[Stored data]
^^^^^^^^

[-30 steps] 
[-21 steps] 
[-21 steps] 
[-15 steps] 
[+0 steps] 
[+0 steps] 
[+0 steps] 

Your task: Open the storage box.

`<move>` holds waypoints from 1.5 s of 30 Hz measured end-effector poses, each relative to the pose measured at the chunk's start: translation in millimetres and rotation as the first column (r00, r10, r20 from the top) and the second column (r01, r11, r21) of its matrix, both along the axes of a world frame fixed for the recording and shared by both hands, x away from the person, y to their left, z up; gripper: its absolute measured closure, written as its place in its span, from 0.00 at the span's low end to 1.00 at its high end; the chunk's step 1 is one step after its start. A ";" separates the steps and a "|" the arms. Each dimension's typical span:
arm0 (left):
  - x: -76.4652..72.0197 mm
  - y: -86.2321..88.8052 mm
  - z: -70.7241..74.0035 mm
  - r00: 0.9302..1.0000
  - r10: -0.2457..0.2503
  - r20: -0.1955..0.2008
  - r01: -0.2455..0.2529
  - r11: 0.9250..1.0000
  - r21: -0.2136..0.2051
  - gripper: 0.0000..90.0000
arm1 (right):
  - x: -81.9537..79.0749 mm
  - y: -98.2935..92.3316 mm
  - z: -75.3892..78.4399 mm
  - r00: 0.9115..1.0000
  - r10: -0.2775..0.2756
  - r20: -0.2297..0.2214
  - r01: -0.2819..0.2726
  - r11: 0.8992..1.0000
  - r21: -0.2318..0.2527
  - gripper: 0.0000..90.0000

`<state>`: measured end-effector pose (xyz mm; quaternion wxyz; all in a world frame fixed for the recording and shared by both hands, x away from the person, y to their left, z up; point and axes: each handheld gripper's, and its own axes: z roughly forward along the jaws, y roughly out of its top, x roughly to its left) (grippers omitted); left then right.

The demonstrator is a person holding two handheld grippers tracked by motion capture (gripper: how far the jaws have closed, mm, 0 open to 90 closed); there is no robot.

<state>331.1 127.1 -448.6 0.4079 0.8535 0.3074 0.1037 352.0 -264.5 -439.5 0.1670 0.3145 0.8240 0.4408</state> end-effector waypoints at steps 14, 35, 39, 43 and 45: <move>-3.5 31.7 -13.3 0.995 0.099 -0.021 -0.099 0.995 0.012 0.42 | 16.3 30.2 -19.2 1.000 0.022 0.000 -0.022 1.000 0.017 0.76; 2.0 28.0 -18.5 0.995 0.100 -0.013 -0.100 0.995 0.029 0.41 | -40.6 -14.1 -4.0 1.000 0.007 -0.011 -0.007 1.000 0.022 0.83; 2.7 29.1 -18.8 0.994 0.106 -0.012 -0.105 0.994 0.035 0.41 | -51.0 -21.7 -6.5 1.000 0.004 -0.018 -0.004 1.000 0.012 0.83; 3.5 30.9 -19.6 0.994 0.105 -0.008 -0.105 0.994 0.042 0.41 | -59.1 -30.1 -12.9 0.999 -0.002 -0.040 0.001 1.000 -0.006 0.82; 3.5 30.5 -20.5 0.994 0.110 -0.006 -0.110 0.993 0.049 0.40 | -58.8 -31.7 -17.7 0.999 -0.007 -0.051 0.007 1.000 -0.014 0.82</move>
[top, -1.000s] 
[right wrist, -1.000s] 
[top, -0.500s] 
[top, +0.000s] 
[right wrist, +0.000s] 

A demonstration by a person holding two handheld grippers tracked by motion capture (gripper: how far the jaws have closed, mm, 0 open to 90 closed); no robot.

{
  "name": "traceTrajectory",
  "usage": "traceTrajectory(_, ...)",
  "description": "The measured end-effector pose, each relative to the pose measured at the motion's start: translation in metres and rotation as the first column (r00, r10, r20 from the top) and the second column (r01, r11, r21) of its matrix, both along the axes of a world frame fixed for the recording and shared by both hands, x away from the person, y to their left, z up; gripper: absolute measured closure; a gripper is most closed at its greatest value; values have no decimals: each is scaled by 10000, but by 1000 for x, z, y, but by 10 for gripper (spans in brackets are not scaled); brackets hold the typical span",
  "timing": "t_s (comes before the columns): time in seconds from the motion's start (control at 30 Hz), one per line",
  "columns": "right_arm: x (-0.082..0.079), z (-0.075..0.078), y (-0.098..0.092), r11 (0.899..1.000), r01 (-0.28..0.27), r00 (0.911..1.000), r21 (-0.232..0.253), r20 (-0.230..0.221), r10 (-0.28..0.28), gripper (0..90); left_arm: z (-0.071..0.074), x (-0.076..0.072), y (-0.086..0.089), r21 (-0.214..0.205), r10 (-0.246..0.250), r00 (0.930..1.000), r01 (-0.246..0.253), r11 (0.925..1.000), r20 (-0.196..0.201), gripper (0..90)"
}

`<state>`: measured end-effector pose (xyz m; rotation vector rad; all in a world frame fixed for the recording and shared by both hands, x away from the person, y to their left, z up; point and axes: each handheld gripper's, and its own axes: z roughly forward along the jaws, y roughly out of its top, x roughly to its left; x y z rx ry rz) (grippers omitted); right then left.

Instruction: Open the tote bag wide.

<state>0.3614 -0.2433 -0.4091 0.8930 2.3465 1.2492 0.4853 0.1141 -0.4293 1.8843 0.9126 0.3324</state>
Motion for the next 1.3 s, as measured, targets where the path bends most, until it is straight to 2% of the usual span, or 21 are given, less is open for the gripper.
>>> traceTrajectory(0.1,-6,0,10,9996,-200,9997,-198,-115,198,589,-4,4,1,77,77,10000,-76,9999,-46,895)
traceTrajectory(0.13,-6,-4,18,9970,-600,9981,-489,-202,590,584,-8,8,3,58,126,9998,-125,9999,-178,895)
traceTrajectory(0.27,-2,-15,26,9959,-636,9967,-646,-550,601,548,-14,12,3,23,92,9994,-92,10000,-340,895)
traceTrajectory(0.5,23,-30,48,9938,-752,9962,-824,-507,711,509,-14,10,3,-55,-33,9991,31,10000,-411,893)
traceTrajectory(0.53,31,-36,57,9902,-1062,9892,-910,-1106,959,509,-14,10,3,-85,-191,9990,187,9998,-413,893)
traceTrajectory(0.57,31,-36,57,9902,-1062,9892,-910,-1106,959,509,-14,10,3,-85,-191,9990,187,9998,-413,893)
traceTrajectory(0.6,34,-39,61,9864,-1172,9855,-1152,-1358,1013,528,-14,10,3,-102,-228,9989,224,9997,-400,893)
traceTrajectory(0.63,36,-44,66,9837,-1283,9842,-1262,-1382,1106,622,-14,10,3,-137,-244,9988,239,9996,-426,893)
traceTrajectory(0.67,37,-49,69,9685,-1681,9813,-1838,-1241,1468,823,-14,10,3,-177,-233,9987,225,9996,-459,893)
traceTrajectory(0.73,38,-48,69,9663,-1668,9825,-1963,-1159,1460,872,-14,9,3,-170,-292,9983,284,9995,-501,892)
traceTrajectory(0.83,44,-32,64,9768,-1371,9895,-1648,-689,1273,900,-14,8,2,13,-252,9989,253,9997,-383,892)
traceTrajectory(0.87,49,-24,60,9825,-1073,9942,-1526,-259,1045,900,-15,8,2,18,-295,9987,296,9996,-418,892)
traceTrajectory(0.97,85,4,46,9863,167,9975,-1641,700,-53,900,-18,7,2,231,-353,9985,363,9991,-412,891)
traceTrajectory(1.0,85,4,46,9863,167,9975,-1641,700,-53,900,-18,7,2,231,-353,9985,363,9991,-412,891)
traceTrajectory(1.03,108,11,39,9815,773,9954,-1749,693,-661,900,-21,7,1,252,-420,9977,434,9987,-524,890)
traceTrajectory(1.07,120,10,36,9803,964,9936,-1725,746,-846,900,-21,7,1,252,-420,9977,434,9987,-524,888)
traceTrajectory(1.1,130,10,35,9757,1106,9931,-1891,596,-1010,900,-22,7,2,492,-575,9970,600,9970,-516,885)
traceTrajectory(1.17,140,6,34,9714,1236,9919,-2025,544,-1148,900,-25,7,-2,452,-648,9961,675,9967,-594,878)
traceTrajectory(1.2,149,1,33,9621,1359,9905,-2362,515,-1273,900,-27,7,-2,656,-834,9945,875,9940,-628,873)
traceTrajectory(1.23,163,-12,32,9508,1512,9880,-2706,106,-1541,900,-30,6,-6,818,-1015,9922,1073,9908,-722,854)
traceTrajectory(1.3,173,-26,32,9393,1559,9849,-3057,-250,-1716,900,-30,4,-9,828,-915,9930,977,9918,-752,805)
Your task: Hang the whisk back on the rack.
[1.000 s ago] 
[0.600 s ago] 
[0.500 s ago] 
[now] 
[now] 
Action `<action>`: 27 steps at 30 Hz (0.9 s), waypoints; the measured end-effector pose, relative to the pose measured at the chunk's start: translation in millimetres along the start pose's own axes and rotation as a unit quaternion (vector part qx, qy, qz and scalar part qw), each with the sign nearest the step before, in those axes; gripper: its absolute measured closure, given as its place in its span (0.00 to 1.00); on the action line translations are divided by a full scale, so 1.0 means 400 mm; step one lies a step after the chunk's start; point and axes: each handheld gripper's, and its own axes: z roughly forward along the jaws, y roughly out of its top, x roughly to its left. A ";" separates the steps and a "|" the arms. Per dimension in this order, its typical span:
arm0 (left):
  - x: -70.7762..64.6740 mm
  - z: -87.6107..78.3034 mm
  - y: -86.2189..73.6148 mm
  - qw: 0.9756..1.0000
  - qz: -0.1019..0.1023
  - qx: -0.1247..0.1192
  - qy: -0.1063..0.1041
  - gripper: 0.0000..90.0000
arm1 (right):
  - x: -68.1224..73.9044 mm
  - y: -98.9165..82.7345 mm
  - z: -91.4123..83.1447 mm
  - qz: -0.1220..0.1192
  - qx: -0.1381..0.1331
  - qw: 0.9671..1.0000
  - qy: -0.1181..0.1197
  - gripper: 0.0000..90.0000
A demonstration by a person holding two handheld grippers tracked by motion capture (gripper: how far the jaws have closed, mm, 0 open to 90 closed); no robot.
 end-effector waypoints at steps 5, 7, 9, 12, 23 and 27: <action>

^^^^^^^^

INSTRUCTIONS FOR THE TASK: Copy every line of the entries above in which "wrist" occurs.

YOUR SOLUTION:
[right wrist, -1.000s] 
[right wrist, +0.000s] 

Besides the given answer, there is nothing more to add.